┌──

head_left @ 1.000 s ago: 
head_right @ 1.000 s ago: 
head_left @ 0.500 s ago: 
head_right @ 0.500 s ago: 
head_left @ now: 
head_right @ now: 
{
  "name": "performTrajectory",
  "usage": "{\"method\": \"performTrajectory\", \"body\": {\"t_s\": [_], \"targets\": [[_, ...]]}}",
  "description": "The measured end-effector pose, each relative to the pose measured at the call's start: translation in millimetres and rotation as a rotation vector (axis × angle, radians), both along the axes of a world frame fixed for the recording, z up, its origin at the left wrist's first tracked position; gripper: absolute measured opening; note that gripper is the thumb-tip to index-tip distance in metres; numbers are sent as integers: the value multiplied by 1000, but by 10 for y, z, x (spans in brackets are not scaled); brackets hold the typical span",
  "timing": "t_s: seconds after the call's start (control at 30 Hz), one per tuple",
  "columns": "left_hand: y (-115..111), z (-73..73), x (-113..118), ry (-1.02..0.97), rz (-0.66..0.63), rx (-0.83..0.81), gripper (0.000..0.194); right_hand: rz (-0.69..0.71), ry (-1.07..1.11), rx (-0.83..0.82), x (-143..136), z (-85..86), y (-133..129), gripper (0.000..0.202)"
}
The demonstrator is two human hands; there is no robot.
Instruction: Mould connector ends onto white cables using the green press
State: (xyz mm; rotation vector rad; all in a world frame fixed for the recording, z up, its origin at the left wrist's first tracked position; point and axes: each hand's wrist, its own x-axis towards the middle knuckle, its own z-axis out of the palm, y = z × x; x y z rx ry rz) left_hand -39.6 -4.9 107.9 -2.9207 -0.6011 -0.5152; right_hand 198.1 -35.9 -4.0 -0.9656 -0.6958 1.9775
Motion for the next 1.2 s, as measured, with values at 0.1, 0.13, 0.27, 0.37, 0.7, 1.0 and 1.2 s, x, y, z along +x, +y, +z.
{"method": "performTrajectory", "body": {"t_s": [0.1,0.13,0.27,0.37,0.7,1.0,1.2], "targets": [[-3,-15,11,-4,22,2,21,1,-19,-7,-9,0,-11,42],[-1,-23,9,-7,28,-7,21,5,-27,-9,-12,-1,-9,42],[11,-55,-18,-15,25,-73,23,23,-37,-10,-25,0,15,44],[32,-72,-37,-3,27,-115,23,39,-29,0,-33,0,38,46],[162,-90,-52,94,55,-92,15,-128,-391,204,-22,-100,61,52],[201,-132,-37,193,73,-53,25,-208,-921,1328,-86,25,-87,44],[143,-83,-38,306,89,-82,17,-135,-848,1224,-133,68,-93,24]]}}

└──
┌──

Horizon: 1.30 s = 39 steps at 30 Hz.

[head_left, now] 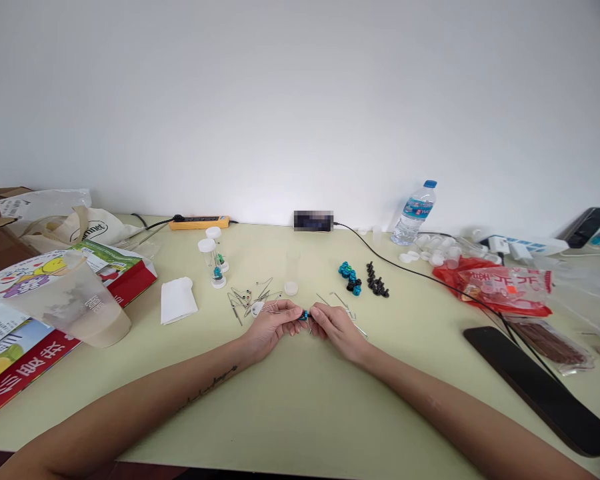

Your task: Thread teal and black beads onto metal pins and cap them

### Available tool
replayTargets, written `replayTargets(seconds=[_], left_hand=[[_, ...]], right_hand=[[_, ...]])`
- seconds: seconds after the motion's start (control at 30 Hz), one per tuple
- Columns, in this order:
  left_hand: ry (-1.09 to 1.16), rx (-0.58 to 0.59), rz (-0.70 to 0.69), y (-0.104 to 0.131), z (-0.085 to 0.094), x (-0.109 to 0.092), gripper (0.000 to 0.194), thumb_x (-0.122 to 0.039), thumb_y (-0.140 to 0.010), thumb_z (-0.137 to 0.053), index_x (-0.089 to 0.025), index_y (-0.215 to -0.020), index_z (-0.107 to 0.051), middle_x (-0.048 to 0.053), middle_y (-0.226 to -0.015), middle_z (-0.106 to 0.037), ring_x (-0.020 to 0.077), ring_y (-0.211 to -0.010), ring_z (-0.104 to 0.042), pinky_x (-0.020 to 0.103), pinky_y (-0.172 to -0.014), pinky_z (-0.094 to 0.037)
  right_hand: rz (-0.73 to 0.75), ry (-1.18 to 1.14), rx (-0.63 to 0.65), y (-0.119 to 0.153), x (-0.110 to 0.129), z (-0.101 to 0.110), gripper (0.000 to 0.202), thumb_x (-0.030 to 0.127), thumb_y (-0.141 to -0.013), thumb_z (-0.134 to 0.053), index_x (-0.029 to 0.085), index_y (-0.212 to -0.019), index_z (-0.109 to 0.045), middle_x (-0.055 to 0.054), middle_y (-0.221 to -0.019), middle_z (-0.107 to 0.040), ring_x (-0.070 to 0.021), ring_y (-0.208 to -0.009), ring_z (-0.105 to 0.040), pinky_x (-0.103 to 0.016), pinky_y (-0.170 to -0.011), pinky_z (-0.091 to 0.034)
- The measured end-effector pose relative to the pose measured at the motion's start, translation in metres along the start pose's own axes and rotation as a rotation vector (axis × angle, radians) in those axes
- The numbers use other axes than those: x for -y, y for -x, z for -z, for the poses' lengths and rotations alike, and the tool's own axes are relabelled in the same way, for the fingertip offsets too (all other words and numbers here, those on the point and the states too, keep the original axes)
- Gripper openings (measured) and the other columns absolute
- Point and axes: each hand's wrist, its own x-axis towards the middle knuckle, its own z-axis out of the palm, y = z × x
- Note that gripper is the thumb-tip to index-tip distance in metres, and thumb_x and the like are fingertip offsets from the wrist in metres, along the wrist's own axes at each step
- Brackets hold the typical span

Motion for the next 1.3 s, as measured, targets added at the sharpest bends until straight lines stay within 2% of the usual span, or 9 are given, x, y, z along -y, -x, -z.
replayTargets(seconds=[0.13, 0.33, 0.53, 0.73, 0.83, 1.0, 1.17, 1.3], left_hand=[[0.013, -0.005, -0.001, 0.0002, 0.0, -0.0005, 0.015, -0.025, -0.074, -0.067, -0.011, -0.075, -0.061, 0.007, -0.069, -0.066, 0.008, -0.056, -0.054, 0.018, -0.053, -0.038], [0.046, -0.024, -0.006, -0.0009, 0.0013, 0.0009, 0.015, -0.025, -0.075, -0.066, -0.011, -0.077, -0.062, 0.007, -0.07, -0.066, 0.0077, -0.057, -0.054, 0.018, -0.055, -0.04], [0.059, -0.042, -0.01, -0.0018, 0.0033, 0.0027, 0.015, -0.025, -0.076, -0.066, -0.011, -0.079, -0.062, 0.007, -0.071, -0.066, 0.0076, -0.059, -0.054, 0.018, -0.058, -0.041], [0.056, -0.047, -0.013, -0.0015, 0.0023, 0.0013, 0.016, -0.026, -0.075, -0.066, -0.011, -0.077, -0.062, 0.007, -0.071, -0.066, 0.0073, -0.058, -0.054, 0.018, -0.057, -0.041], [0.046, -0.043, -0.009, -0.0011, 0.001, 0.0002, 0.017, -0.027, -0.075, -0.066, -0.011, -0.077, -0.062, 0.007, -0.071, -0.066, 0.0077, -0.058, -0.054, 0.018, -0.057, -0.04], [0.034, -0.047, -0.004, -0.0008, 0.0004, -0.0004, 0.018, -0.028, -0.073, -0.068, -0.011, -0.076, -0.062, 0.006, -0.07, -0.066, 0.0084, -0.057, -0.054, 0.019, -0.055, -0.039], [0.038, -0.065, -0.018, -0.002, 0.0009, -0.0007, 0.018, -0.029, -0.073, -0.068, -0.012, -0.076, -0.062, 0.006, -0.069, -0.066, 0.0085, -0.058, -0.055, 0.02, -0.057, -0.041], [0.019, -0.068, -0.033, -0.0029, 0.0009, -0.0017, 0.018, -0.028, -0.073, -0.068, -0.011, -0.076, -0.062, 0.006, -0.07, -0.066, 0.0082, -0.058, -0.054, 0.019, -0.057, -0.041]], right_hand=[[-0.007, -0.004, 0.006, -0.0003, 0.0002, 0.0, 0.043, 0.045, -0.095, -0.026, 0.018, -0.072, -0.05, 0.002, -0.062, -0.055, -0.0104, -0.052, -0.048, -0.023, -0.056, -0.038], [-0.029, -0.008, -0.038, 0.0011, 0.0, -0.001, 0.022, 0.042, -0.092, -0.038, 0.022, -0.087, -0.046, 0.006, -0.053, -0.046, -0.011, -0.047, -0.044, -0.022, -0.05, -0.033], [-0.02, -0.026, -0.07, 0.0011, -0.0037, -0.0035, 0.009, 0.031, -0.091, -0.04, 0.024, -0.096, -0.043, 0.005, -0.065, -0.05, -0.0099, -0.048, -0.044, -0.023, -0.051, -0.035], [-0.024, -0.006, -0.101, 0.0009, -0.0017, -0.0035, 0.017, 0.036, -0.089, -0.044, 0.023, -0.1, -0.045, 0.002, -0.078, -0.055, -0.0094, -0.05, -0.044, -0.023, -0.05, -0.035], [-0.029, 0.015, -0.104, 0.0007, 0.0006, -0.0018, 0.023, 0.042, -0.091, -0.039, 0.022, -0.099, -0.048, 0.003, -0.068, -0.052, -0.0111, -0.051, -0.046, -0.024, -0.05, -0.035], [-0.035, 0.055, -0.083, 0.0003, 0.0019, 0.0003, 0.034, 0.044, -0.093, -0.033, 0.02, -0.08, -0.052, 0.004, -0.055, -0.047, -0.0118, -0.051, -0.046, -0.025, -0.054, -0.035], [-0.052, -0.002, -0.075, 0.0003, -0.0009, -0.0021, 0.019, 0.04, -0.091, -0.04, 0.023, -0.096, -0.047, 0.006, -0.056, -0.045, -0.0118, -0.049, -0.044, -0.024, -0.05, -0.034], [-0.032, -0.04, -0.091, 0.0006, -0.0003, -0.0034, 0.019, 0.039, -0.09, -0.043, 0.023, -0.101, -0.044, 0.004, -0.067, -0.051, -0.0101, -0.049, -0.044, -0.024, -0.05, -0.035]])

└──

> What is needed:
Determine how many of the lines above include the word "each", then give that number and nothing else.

> Exercise solution:
4